Işık'la beraber yürürlerken konuşmuyorlardı hiç. Işık sessizliğe dayanamıyordu. Mutlaka konuşmak istiyordu, insanlarla düşüncelerini paylaşmak, onların düşüncelerini öğrenmek, laflamak, eğlenmek istiyordu. Hele de karşısında Sinan olunca hiç susası gelmiyordu ama utanıyordu işte.

"Teşekkür ederim." dedi sonunda sessizliği bozarak. Sinan kaşlarını çatıp baktı kıza. "Yani, benimle uğraşmak zorunda kaldın. Yapmayabilirdin de."

Omuzlarını silkti. "Önemli değil. Görevim sayılır." Sonra söylediği şeyin saçmalığıyla gözlerini kaçırıp çenesini kapattı.

"Görevin mi?"

"Yani, sen sürekli bana yardım ediyorsun. Benim de sana etmem gerekir diye düşündüm. Yanlış mı düşünmüşüm?"

"Çok tatlı düşünmüşsün. Ama ben hiçbir şeyi karşılıklı yapmıyorum Sinan. Benim yaptıklarımı ödemeye çalışmak gibi bir salaklık yapma sakın." dedi Işık evlerinin olduğu sokağa geldiklerinde.

"Neden Işık?" dedi Sinan derin derin bakarak. "Neden karşılıksız yapıyorsun her şeyi?"

"Her insanın bunu hak ettiğini düşünüyorum çünkü."

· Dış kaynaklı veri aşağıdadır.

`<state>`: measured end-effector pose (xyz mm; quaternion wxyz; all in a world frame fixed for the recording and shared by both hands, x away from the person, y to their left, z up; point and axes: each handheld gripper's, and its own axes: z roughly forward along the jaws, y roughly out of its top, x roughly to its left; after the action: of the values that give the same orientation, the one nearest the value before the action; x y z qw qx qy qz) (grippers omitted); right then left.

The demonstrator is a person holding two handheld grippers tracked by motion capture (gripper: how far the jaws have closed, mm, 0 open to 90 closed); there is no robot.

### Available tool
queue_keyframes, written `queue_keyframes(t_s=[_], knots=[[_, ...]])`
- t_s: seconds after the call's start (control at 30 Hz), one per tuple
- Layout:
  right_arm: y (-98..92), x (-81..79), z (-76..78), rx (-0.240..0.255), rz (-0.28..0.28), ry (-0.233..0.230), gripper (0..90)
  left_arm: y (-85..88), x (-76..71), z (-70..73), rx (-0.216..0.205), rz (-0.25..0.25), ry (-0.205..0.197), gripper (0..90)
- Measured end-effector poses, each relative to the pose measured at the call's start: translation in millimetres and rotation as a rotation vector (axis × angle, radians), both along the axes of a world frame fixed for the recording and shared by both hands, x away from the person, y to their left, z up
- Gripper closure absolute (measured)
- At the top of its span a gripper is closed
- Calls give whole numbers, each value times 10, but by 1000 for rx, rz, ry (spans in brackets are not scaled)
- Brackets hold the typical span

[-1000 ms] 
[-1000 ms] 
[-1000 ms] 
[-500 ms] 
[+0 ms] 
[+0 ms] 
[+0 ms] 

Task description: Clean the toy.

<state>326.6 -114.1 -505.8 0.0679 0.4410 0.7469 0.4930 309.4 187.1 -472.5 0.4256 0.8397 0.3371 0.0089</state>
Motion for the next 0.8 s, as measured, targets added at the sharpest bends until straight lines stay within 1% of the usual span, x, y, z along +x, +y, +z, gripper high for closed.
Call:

"Bence saçma. Her insan hak etmiyor. Ben hak edecek ne yaptım mesela?" dedi Sinan çatık kaşlarla.

Var oldun, yetmez mi?  "İyi bir insansın. Bu yeterli benim için."

"Bunu nereden biliyorsun? Sana ne iyiliğimi gördün?" dedi Sinan o güne kadar kıza yapmadığı iyiliklerin pişmanlığıyla.

"İyi bir insan olman için illa bana iyilik yapmana gerek yok Sinan. Her gün sokaktaki hayvanları beslemen de yeterli mesela. Ya da yolda gördüğün yaşlılara yardım etmen." İç çekti Işık. "Daha bir sürü sayarım ama eve gitmem gerekiyor. Yarın görüşürüz."

Sinan arkasını dönmüş kızın elinden tuttu durması için, dudaklarını araladı. "Sen bütün bunları nerede—"

Kızın gözleri kocaman açıldı. "Sinan ellerin buz gibi!" Hemen küçük çantasını araladı ve her zaman yanında taşıdığı parmak aralıkları olmayan eldivenleri çıkarıp Sinan'a uzattı.

Sinan ise kızın hâlâ onu düşünüyor olmasına inanamıyordu. Bu kalbi nasıl da üzebildiğini düşünüp bir kez daha küfretti kendine içinden.

"Ama of Sinan, çocuk gibisin ya!" Kız bıkkınlıkla çocuğun ellerini tutup eldivenleri geçirdi. Biraz küçük gelse de Işık'a çok tatlı gelmişti bu. "Yarın görüşürüz."

Sinan lacivert eldivenli ellerini salladı. Konuşamayacak kadar etkilenmişti.

Işık ise kendini çok güzel hissediyordu. Artık sevdiğinde ona ait bir şey vardı. Onu sevmese bile kendisini hatırlamasına sebep olacak bir şey...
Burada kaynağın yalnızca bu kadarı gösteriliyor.